++++ SOURCE MATERIAL

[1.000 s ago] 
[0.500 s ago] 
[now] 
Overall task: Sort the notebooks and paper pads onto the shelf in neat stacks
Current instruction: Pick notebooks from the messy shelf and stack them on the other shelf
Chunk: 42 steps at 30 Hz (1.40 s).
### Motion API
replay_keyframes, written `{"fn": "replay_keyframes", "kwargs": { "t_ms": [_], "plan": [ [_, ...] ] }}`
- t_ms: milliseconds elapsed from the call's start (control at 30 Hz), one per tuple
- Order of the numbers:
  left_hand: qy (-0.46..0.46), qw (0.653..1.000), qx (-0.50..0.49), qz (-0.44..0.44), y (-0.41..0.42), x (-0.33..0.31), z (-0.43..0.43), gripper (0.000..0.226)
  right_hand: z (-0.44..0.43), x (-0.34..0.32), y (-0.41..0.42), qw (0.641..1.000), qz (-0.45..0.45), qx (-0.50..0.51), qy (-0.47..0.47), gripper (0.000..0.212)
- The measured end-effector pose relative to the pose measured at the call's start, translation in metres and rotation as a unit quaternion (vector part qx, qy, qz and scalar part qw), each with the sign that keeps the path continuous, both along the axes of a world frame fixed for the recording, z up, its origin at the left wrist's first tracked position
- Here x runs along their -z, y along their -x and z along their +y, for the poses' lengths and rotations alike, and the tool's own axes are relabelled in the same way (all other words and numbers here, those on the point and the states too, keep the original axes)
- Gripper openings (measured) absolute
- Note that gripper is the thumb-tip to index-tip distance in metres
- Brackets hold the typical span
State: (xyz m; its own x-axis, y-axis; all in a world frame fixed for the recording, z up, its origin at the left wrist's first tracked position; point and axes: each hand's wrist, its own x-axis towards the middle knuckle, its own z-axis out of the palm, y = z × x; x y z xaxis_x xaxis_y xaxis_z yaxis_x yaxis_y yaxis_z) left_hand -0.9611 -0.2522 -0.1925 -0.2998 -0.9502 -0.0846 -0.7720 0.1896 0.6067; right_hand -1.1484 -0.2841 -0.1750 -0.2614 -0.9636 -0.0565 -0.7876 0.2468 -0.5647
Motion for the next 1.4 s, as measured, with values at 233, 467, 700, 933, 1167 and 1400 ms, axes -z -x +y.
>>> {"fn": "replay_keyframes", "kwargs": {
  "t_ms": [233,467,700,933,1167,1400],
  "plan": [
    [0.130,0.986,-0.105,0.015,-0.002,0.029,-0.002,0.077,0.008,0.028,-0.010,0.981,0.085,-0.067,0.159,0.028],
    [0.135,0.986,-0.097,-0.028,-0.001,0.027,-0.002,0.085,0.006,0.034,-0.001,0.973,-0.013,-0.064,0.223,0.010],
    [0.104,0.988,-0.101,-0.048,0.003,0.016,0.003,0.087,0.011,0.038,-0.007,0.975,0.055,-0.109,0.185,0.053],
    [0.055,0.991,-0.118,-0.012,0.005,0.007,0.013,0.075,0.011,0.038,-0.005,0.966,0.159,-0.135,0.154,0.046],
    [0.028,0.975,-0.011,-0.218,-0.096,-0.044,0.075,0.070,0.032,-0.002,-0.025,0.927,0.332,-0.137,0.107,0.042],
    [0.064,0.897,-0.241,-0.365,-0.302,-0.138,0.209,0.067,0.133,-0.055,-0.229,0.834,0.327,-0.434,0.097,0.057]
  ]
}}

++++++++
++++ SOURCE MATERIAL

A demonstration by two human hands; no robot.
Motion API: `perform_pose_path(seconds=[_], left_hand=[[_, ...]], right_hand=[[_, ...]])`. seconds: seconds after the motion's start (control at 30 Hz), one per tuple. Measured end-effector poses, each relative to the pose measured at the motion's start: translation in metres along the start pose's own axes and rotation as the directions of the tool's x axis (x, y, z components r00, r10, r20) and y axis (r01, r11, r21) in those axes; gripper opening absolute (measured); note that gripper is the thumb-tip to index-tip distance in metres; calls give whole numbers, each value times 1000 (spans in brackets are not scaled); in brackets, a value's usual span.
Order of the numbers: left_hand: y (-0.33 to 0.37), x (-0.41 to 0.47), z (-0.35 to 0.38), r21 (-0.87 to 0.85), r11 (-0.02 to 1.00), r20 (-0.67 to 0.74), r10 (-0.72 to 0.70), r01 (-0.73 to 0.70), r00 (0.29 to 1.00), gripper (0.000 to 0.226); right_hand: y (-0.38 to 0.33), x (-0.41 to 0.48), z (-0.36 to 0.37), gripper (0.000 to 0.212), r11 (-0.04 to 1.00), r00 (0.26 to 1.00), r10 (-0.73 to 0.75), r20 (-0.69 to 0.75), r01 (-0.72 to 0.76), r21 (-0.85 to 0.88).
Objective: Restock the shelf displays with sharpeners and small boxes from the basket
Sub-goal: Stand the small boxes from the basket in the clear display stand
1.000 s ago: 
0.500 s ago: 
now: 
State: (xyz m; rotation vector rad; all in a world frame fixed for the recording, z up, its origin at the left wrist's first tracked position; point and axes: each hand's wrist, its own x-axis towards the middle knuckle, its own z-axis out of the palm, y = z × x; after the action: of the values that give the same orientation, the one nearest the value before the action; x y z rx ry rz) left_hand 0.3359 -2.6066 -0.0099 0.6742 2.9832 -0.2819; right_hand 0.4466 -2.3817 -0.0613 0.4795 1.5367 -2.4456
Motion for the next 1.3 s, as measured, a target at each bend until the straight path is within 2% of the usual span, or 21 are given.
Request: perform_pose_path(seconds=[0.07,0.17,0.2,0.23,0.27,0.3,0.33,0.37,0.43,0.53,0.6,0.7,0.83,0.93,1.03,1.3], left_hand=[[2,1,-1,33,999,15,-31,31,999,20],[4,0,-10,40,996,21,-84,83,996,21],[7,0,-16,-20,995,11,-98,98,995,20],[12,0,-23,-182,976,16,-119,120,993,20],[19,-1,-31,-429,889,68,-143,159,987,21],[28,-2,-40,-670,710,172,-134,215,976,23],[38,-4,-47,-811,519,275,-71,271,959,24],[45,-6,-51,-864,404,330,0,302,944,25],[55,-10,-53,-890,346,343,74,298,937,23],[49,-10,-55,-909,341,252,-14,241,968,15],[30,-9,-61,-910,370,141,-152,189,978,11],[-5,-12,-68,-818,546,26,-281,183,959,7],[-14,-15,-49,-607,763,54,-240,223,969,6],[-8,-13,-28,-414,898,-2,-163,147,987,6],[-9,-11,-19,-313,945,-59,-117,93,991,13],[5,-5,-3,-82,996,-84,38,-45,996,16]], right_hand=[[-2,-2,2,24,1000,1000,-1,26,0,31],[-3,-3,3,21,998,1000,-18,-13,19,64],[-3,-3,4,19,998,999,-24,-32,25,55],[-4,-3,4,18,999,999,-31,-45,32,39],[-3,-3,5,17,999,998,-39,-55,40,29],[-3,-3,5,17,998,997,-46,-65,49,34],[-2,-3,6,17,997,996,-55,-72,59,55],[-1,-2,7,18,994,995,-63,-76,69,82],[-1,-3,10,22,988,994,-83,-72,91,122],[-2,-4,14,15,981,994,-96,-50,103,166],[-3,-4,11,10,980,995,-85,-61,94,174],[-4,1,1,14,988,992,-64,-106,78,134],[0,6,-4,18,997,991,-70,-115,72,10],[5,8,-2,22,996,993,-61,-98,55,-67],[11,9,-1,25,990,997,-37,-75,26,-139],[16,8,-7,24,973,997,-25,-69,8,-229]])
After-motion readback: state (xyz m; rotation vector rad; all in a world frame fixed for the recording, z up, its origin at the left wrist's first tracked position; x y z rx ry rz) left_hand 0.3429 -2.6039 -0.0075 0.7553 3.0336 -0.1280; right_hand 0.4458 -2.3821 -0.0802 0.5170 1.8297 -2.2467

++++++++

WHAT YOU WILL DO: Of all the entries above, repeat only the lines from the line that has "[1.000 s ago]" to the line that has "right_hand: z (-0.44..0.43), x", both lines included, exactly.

RESPONSE TO THIS TASK:
[1.000 s ago] 
[0.500 s ago] 
[now] 
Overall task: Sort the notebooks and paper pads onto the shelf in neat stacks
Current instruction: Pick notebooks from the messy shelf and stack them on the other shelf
Chunk: 42 steps at 30 Hz (1.40 s).
### Motion API
replay_keyframes, written `{"fn": "replay_keyframes", "kwargs": { "t_ms": [_], "plan": [ [_, ...] ] }}`
- t_ms: milliseconds elapsed from the call's start (control at 30 Hz), one per tuple
- Order of the numbers:
  left_hand: qy (-0.46..0.46), qw (0.653..1.000), qx (-0.50..0.49), qz (-0.44..0.44), y (-0.41..0.42), x (-0.33..0.31), z (-0.43..0.43), gripper (0.000..0.226)
  right_hand: z (-0.44..0.43), x (-0.34..0.32), y (-0.41..0.42), qw (0.641..1.000), qz (-0.45..0.45), qx (-0.50..0.51), qy (-0.47..0.47), gripper (0.000..0.212)

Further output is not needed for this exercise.